Records from a collection
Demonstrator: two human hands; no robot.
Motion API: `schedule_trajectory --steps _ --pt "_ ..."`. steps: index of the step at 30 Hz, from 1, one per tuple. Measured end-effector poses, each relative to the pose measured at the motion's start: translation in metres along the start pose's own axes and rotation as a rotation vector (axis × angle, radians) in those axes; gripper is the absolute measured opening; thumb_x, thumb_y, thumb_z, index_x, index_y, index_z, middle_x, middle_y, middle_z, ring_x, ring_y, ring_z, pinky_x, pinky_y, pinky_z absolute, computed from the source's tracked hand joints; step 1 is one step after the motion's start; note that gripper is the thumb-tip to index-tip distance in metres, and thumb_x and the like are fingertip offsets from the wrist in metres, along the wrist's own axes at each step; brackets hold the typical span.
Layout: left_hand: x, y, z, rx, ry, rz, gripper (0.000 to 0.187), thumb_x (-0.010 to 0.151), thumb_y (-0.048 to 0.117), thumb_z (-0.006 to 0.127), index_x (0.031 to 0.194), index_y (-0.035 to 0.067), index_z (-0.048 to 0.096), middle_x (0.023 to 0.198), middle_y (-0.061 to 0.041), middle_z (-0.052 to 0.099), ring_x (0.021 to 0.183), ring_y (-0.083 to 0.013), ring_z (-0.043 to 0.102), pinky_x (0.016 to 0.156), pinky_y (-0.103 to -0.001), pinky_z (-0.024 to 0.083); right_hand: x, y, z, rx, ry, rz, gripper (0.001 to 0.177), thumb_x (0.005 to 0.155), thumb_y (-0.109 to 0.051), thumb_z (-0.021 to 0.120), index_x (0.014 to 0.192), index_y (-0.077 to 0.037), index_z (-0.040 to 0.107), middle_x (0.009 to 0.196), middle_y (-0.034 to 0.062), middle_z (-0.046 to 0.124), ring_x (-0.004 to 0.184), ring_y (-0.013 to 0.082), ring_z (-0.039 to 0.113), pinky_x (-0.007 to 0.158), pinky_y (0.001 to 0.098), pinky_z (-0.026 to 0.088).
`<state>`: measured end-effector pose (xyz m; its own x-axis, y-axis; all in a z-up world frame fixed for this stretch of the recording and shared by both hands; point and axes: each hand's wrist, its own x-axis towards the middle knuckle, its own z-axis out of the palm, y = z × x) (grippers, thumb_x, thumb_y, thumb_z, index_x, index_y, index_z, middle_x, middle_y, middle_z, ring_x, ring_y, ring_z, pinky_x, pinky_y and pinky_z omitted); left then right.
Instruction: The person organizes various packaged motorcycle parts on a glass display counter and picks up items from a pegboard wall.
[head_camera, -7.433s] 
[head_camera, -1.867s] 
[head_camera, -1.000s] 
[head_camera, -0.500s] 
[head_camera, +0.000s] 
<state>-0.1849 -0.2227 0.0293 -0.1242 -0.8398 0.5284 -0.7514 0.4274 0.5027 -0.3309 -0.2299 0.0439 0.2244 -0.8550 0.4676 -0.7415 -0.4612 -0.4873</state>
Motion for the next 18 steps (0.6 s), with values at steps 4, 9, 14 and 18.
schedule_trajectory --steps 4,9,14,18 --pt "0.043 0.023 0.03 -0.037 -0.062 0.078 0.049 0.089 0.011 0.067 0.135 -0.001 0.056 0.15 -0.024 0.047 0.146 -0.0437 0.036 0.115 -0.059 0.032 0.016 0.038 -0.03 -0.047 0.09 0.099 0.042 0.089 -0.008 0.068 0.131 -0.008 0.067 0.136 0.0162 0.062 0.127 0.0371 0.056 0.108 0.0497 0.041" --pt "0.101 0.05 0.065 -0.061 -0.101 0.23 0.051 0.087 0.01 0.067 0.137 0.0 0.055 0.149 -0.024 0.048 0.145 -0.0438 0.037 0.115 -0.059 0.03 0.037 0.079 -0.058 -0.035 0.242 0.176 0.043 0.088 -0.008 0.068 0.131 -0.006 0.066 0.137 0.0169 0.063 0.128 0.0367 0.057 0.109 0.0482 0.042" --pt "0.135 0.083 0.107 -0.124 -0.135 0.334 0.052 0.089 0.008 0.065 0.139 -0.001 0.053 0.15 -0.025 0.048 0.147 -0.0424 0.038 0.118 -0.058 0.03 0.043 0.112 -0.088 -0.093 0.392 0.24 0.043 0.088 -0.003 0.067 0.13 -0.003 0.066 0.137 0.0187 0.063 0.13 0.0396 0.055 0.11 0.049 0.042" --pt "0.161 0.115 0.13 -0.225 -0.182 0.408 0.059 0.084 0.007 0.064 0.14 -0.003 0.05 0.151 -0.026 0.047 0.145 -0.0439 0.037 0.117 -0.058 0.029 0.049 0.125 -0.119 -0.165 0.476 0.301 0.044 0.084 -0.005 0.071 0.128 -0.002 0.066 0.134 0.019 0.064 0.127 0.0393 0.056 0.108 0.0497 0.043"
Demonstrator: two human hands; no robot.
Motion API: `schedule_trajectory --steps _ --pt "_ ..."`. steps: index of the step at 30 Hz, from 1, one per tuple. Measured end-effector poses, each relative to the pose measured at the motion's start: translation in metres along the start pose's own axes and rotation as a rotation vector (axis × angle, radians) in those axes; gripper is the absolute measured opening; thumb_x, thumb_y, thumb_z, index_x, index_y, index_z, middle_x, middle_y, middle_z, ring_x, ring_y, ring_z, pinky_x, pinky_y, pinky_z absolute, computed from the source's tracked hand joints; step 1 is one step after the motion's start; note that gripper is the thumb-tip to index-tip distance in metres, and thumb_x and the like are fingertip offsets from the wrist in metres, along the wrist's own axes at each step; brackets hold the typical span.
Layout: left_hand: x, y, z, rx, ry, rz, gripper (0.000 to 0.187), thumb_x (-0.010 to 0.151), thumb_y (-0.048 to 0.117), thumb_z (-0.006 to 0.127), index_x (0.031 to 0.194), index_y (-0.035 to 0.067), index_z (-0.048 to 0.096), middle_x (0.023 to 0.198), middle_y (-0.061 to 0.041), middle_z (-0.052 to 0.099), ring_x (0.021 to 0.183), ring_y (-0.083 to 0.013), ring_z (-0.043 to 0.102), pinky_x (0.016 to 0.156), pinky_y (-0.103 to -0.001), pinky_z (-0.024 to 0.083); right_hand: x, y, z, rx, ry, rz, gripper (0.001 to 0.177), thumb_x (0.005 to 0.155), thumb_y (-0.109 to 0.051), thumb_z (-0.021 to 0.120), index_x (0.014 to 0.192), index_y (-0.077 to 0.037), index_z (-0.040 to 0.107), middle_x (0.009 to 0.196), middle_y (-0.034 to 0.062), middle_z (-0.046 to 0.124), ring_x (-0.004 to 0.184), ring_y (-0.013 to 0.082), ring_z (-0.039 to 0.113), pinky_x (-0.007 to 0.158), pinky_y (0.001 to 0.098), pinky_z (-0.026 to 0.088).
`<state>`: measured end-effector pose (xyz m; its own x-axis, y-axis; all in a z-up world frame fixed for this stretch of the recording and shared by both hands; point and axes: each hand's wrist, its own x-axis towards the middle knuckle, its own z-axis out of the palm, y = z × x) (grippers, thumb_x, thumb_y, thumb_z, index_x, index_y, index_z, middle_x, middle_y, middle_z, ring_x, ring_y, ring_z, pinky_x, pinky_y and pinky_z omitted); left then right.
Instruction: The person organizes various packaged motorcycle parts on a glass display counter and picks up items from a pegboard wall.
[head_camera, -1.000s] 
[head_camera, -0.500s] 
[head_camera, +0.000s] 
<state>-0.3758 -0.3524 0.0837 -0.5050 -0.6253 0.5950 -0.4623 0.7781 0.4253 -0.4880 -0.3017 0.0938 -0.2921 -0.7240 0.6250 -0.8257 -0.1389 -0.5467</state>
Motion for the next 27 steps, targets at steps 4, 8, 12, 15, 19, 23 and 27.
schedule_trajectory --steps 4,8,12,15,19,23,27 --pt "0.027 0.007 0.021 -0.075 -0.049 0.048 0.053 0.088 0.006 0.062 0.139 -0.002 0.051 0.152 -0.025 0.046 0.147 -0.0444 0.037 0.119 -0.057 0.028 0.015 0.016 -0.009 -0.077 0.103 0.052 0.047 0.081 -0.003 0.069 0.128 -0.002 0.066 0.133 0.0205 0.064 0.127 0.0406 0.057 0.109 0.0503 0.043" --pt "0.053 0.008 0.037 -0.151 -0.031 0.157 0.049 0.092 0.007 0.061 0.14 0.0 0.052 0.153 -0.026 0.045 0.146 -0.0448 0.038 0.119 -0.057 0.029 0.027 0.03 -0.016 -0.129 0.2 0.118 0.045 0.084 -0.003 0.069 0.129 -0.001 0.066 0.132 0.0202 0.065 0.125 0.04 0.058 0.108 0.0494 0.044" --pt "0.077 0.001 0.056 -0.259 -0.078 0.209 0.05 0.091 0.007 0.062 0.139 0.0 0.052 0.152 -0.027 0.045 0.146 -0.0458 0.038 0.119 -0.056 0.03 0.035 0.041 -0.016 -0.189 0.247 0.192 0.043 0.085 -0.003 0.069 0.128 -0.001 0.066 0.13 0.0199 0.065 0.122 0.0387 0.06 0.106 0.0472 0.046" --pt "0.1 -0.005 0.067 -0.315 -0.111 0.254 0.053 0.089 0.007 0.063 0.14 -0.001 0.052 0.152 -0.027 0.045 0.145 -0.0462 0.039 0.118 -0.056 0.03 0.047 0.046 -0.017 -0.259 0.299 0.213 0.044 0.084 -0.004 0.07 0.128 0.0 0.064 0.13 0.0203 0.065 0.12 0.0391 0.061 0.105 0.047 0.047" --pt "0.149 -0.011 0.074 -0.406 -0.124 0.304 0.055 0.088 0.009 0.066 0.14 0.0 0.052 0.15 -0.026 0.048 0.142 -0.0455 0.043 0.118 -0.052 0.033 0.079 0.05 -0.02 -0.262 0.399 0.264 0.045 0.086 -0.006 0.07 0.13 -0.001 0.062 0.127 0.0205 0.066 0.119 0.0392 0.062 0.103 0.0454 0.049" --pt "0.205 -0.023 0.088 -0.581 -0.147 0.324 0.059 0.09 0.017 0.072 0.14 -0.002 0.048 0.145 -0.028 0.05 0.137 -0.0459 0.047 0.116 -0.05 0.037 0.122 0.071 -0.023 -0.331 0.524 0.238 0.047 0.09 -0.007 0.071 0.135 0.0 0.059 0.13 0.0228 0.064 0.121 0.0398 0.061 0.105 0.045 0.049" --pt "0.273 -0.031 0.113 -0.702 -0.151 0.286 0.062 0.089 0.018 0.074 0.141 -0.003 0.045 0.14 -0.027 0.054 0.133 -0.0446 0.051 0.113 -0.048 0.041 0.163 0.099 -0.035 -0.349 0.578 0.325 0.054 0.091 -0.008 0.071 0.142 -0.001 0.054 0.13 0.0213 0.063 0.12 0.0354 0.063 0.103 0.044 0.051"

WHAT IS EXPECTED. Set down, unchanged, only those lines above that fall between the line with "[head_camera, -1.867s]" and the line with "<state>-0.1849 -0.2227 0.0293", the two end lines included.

REPLY TO THE TASK.
[head_camera, -1.867s] 
[head_camera, -1.000s] 
[head_camera, -0.500s] 
[head_camera, +0.000s] 
<state>-0.1849 -0.2227 0.0293 -0.1242 -0.8398 0.5284 -0.7514 0.4274 0.5027 -0.3309 -0.2299 0.0439 0.2244 -0.8550 0.4676 -0.7415 -0.4612 -0.4873</state>

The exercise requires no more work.